Assignment ▸
Could you set down exactly the lines of the data below, starting at the one that holds "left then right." and ending at the one that holds "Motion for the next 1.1", both included, and only those?

(Beginning of Listed entries)

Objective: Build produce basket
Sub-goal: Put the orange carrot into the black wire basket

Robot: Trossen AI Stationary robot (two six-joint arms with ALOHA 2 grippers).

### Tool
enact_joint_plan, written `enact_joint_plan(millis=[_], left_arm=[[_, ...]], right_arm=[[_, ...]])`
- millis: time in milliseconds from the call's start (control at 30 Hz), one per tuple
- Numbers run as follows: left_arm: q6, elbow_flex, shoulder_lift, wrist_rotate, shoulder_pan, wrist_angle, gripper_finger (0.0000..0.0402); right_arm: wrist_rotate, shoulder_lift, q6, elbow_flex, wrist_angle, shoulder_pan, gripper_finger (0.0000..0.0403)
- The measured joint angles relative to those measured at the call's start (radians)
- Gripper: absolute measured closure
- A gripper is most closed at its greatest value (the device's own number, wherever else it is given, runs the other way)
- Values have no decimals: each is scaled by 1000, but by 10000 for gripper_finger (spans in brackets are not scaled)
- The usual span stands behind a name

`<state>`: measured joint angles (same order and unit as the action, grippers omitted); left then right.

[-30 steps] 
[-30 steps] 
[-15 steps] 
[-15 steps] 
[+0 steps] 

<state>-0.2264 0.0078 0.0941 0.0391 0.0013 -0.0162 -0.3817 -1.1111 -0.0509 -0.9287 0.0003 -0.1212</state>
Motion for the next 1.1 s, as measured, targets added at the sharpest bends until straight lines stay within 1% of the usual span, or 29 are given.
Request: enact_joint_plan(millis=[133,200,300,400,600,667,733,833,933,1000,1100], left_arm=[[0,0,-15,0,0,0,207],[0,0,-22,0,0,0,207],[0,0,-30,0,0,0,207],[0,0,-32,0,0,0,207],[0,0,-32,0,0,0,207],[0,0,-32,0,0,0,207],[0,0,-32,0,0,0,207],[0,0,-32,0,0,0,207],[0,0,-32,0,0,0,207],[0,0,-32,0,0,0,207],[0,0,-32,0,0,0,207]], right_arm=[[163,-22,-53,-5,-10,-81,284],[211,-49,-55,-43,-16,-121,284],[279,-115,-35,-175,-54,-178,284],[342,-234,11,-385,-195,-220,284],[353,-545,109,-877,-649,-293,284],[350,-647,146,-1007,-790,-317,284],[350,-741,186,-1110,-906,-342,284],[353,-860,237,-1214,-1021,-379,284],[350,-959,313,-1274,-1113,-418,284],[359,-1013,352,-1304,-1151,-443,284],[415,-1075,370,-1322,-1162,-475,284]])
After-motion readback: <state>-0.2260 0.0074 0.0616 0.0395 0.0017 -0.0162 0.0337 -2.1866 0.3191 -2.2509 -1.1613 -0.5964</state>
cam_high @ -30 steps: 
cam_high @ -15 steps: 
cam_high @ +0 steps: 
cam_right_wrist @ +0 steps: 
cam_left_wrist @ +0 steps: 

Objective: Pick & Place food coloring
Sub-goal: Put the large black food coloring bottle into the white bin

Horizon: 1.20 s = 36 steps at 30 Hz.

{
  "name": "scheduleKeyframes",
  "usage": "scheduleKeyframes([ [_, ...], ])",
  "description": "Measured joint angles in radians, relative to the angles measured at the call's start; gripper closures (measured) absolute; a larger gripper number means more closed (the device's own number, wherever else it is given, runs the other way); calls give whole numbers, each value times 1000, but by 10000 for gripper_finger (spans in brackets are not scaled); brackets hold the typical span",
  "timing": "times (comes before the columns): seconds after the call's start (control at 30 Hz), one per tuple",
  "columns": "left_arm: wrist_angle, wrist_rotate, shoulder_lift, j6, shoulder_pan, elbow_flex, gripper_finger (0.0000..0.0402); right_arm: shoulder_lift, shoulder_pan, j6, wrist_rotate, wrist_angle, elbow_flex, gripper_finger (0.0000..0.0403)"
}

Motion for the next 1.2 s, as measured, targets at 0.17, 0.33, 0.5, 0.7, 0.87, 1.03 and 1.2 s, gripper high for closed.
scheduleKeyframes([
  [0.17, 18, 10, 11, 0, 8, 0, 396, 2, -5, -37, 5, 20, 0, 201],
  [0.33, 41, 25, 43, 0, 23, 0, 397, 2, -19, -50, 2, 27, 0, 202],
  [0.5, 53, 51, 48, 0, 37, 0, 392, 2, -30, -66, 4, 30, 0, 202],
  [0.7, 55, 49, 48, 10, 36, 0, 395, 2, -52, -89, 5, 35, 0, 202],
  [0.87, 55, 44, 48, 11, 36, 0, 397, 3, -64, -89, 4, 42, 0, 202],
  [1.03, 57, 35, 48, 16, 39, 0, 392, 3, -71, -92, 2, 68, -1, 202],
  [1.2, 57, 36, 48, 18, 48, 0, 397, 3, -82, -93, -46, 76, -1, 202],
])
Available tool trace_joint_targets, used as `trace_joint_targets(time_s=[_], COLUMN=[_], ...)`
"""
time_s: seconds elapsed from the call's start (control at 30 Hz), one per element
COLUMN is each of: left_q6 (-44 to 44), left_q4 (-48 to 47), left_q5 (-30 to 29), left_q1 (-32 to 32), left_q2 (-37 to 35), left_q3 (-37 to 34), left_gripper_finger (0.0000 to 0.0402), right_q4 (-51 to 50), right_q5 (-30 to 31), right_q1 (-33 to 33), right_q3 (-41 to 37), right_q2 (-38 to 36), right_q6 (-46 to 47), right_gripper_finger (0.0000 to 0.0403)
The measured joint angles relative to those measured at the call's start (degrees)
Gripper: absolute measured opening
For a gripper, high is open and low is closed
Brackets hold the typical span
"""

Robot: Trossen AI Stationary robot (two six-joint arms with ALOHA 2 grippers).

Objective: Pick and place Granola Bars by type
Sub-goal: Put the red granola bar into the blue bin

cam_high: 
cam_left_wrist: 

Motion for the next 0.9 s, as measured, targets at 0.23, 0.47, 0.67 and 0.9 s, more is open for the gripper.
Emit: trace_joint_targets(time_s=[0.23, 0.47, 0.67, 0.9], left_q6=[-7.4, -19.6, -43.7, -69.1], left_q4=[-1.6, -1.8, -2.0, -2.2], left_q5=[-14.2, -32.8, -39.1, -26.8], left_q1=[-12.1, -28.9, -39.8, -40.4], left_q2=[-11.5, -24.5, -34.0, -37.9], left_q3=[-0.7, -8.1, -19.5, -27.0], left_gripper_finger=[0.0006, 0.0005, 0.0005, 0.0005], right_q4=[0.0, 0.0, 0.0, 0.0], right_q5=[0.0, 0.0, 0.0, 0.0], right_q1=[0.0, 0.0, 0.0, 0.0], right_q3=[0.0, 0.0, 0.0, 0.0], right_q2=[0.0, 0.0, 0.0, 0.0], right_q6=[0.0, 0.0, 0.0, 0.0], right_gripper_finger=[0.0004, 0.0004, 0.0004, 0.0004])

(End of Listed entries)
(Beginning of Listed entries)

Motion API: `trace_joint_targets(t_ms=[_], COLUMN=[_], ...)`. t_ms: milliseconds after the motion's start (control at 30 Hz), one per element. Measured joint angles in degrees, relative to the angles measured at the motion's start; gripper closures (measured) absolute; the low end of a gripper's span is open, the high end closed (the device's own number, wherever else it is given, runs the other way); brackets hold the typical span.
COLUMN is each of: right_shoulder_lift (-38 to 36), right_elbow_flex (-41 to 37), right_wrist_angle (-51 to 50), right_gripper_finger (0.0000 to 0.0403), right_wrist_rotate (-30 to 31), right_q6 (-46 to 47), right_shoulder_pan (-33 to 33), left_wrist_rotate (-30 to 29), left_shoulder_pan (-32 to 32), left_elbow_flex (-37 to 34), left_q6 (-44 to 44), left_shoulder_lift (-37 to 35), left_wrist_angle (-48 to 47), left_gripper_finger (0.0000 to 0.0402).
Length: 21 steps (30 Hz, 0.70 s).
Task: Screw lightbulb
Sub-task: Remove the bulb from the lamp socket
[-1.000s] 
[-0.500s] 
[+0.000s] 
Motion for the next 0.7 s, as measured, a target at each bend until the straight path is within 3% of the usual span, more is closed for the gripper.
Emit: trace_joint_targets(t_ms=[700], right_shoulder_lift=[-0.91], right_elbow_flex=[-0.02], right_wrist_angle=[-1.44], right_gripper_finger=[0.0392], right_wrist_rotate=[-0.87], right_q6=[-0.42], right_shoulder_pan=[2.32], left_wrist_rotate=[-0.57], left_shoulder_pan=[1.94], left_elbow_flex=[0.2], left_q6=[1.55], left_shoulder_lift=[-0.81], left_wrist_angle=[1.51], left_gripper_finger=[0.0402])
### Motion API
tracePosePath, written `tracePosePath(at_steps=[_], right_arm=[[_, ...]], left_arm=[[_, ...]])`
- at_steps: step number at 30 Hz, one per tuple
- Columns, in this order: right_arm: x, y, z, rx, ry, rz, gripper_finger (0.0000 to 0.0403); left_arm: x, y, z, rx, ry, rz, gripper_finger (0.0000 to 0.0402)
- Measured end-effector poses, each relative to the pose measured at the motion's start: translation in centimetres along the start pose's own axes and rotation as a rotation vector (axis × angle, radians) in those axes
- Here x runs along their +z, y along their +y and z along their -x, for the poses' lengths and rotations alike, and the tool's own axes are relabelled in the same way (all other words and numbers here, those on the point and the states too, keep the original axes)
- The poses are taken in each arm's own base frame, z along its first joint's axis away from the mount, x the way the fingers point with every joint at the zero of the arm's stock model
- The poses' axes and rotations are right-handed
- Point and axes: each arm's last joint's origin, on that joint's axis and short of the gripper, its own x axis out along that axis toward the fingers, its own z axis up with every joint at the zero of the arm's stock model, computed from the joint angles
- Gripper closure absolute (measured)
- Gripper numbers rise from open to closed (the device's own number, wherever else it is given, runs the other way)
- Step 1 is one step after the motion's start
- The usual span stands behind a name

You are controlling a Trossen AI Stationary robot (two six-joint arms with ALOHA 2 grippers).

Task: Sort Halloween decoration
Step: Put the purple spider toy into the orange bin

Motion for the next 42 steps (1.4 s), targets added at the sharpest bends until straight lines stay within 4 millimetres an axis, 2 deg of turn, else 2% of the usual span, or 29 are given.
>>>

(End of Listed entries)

Solution to the exercise ▸
`<state>`: measured joint angles (same order and unit as the action, grippers omitted); left then right.

[-30 steps] 
[-30 steps] 
[-15 steps] 
[-15 steps] 
[+0 steps] 

<state>-0.2264 0.0078 0.0941 0.0391 0.0013 -0.0162 -0.3817 -1.1111 -0.0509 -0.9287 0.0003 -0.1212</state>
Motion for the next 1.1 s, as measured, targets added at the sharpest bends until straight lines stay within 1% of the usual span, or 29 are given.

The exercise has been answered in full.